### What you will do
Write out the lines from the top of the material through the line with "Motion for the", exactly and with nothing added.

______________________________

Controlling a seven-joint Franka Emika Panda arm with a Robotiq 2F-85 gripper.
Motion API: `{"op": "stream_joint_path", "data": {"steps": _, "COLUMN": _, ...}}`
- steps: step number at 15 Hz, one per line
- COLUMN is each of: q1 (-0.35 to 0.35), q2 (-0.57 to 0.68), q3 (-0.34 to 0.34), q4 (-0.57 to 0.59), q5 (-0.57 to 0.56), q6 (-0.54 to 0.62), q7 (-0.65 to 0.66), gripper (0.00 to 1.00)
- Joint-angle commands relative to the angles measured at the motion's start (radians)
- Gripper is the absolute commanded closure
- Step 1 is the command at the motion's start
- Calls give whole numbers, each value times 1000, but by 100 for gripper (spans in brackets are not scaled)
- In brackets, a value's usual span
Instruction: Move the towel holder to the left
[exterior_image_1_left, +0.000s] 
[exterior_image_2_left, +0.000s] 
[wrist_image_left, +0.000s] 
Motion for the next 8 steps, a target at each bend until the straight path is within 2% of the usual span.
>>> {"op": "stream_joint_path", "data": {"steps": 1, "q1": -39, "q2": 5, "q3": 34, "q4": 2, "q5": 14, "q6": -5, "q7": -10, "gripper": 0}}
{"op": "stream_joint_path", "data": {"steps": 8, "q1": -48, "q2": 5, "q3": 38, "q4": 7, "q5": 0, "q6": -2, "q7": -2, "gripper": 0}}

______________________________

### Written solution
Controlling a seven-joint Franka Emika Panda arm with a Robotiq 2F-85 gripper.
Motion API: `{"op": "stream_joint_path", "data": {"steps": _, "COLUMN": _, ...}}`
- steps: step number at 15 Hz, one per line
- COLUMN is each of: q1 (-0.35 to 0.35), q2 (-0.57 to 0.68), q3 (-0.34 to 0.34), q4 (-0.57 to 0.59), q5 (-0.57 to 0.56), q6 (-0.54 to 0.62), q7 (-0.65 to 0.66), gripper (0.00 to 1.00)
- Joint-angle commands relative to the angles measured at the motion's start (radians)
- Gripper is the absolute commanded closure
- Step 1 is the command at the motion's start
- Calls give whole numbers, each value times 1000, but by 100 for gripper (spans in brackets are not scaled)
- In brackets, a value's usual span
Instruction: Move the towel holder to the left
[exterior_image_1_left, +0.000s] 
[exterior_image_2_left, +0.000s] 
[wrist_image_left, +0.000s] 
Motion for the next 8 steps, a target at each bend until the straight path is within 2% of the usual span.

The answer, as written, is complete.